■ **Activity**
Copy the data exactly from the line that contains "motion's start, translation" through the line that contains "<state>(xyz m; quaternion", keeping both end lines and leaving out everything else.

■ **Dataset**

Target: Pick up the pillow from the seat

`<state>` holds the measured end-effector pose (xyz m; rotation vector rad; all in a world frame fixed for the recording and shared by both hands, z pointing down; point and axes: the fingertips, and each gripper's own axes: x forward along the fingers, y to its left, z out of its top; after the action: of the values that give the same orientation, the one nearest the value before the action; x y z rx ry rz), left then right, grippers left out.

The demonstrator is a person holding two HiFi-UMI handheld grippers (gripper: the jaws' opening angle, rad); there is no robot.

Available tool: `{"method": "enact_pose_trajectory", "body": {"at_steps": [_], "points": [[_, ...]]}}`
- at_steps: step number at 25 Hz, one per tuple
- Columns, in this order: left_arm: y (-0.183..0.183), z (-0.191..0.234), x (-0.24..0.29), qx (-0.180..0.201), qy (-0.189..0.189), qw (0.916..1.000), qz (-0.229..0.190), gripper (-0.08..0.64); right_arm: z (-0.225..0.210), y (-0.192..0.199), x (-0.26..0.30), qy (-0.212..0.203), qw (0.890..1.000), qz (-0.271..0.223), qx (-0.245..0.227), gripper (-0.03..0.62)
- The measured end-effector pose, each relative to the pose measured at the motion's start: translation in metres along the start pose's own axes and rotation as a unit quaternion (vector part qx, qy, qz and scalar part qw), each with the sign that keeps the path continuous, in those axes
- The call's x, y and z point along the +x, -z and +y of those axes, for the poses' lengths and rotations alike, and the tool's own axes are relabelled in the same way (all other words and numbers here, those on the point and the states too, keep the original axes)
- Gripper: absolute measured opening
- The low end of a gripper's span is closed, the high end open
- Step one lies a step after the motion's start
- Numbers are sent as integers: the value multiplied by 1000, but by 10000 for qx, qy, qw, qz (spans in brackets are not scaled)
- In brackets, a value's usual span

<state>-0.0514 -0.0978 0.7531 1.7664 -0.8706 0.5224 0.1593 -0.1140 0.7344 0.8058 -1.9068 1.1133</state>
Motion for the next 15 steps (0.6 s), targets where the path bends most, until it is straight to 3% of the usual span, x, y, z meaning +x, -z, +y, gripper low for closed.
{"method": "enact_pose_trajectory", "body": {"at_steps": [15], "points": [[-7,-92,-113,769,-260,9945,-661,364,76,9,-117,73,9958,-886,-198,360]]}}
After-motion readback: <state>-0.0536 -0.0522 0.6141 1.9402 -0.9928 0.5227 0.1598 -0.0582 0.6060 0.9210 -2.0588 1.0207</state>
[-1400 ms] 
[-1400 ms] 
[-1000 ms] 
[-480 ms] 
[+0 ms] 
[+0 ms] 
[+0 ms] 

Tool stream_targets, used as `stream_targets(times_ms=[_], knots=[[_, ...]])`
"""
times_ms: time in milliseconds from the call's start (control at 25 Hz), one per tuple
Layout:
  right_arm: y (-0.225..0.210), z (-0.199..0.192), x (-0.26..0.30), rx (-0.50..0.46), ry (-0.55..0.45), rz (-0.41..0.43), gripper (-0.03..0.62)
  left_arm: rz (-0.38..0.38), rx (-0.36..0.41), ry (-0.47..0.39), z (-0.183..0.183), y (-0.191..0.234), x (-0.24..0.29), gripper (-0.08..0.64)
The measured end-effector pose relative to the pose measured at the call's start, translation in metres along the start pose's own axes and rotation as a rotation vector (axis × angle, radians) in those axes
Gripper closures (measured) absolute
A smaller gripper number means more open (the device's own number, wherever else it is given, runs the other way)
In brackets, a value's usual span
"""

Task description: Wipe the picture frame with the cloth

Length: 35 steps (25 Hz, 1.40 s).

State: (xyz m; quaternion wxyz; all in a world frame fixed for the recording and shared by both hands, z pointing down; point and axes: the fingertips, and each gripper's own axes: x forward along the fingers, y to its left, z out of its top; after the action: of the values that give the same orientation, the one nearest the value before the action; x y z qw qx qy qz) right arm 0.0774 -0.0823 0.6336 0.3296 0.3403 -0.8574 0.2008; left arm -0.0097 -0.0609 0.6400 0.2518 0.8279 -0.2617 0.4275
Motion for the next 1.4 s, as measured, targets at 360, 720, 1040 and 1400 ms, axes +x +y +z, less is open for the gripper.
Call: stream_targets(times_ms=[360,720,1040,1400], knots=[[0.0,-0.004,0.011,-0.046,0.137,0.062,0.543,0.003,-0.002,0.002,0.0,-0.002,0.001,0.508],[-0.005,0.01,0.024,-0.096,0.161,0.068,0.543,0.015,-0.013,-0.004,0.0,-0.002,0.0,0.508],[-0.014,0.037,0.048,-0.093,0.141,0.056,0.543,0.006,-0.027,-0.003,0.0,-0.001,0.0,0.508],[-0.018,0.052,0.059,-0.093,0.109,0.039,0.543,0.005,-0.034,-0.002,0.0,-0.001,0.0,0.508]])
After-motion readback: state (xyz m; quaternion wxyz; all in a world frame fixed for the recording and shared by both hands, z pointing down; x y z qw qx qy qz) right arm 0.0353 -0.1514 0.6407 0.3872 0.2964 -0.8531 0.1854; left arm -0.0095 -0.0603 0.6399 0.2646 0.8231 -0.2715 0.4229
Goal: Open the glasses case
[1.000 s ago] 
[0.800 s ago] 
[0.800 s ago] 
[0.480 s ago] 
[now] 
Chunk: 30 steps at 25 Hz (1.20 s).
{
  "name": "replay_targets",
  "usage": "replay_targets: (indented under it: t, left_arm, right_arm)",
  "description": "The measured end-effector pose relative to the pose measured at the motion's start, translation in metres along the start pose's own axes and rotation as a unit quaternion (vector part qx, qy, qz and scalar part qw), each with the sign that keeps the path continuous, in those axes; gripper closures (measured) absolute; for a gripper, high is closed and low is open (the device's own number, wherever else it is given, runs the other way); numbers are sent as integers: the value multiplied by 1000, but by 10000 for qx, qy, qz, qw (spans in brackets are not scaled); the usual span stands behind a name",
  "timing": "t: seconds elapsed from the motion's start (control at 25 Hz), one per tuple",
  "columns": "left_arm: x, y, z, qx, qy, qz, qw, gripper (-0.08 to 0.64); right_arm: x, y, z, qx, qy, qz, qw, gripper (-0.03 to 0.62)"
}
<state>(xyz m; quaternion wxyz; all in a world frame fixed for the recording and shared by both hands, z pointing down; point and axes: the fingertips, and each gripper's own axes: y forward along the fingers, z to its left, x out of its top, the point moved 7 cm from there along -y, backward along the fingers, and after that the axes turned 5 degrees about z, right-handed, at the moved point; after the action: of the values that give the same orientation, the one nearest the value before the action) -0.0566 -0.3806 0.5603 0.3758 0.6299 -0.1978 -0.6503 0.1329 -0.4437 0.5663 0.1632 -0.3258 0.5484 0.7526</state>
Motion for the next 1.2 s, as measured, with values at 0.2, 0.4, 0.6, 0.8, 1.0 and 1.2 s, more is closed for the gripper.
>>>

■ **Solution to this exercise**
  "description": "The measured end-effector pose relative to the pose measured at the motion's start, translation in metres along the start pose's own axes and rotation as a unit quaternion (vector part qx, qy, qz and scalar part qw), each with the sign that keeps the path continuous, in those axes; gripper closures (measured) absolute; for a gripper, high is closed and low is open (the device's own number, wherever else it is given, runs the other way); numbers are sent as integers: the value multiplied by 1000, but by 10000 for qx, qy, qz, qw (spans in brackets are not scaled); the usual span stands behind a name",
  "timing": "t: seconds elapsed from the motion's start (control at 25 Hz), one per tuple",
  "columns": "left_arm: x, y, z, qx, qy, qz, qw, gripper (-0.08 to 0.64); right_arm: x, y, z, qx, qy, qz, qw, gripper (-0.03 to 0.62)"
}
<state>(xyz m; quaternion wxyz; all in a world frame fixed for the recording and shared by both hands, z pointing down; point and axes: the fingertips, and each gripper's own axes: y forward along the fingers, z to its left, x out of its top, the point moved 7 cm from there along -y, backward along the fingers, and after that the axes turned 5 degrees about z, right-handed, at the moved point; after the action: of the values that give the same orientation, the one nearest the value before the action) -0.0566 -0.3806 0.5603 0.3758 0.6299 -0.1978 -0.6503 0.1329 -0.4437 0.5663 0.1632 -0.3258 0.5484 0.7526</state>

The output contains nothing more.